The following seem certain:
- A running Server
- The DomainController, which is a variant of a Server
- A process that can listen for commands from the DC and start/stop Servers
- A module that can synchronize the InstalledImage with the DC prior to launch of a Server
- A process that can parse the host.xml to extract any JVM configuration values specified for a Server and use those values to spawn the Server VM (#1 above)
The general consensus is to try to collapse 3, 4 and 5 into a single process, the ServerManager.
The ServerManager would use java.lang.ProcessBuilder to spawn Server processes.
There are also some other roles the ServerManager could play.

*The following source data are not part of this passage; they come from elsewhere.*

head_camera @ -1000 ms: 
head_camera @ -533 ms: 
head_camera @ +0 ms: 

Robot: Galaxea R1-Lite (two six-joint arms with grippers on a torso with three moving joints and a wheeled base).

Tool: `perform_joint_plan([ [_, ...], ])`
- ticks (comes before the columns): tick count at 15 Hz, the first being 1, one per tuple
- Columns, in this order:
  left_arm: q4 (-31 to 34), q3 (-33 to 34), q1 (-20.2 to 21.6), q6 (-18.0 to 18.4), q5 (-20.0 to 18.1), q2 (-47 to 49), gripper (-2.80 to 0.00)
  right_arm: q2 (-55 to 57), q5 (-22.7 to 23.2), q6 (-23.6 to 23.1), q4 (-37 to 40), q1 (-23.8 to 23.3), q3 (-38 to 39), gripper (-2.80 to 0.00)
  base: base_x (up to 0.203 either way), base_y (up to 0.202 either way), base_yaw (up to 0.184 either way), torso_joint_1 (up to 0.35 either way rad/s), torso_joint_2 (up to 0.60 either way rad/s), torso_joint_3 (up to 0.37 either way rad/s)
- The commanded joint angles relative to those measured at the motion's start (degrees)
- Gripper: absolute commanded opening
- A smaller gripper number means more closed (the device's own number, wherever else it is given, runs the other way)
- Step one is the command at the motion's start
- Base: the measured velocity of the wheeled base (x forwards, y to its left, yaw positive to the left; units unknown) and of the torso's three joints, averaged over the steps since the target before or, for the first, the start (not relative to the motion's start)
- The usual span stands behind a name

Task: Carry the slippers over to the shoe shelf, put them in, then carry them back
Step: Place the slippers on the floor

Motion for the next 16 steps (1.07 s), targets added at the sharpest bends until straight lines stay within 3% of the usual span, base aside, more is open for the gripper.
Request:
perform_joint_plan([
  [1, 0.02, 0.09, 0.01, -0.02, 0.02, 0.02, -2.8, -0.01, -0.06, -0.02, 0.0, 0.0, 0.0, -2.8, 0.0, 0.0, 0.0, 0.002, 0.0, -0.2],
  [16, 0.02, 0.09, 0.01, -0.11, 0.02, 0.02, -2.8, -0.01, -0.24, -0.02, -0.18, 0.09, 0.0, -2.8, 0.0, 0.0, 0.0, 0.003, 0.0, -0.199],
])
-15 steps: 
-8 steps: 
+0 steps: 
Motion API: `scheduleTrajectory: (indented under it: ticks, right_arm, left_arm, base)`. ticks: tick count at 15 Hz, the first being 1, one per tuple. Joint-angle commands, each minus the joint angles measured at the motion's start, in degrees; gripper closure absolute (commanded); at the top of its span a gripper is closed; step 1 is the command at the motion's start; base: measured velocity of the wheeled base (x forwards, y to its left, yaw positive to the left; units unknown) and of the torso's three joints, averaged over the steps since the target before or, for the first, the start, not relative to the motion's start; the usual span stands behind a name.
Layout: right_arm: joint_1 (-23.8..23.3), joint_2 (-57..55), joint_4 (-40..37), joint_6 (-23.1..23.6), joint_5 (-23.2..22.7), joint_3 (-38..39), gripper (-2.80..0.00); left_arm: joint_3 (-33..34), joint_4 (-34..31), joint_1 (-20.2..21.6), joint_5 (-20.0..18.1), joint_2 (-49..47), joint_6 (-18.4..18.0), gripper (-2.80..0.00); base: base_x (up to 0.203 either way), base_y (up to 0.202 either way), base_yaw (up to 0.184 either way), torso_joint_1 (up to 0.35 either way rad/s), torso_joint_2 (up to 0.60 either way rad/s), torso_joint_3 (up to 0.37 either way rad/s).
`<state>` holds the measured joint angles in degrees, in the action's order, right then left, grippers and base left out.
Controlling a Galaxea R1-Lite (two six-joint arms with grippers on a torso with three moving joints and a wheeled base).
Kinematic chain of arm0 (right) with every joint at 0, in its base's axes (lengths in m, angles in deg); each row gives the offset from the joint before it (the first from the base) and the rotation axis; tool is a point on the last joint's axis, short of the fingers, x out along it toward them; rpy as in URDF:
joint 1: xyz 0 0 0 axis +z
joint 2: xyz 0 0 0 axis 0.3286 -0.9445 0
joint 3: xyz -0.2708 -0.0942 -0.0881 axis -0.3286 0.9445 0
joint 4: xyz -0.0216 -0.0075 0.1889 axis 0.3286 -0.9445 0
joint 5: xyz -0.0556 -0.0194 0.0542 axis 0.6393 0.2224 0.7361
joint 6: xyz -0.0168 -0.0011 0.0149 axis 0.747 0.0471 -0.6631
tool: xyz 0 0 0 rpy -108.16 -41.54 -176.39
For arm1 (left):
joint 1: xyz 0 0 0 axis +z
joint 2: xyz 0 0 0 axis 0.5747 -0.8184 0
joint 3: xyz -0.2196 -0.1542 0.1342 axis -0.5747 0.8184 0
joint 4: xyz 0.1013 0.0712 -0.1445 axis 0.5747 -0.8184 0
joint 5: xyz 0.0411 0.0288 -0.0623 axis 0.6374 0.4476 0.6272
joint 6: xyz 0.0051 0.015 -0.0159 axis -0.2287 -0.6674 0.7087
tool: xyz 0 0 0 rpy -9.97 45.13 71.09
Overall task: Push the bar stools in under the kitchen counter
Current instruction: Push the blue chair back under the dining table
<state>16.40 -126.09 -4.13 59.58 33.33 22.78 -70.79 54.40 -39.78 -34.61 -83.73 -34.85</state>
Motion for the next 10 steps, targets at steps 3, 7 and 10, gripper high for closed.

- Mediation between the DC and a Server in the handling of management operations. Two concepts are driving this notion:
- The SM is responsible for maintaining the InstalledImage. Many management operations involve updating the InstalledImage (e.g. new deployment content or a changed domain.xml). Having the SM mediate all management operations lets it handle this portion of the task.
- Reduction in the number of inter-process network connections. This assumes a ServerManager interacts with the various Servers it's managing via stdio. So, if you had N hosts in a domain, and M Server's per host, the DC would only need to maintain socket connections to N processes, rather than N * M. In a large domain this could be significant.
- (This is something that was briefly mentioned on a chat; not discussed much.) SM could expose command line API allowing updates to the local host.xml when the DC is down. This is consistent with its role as manager of the InstalledImage.
The risk of the above is the Server process depends on the SM; if the SM goes down the Server processes std input/output/err are not consumed and it will likely die. This makes it difficult (probably impossible) to upgrade/patch the SM without restarting all its associated Servers.
The SM is associated with the InstalledImage, and a patch/upgrade is a change to the InstalledImage, so to an extent having to restart the Servers following a patch to the SM isn't unreasonable. It does however make doing a rolling deployment of a patch more complex. An SM may be controlling Servers from multiple different ServerGroups/Clusters. so that interferes with a rolling upgrade approach of first restarting one ServerGroup, then another etc.
Another risk of the above is controlling the Server via stdio. We haven't done that much (maybe some have). Anything in the Server can write to stdout/stderr/.
An alternative is to have SM launch Server processes by executing run.sh/run.bat or something similar. The script launches the Server as a background process. The SM then communicates with the Server via a socket connection.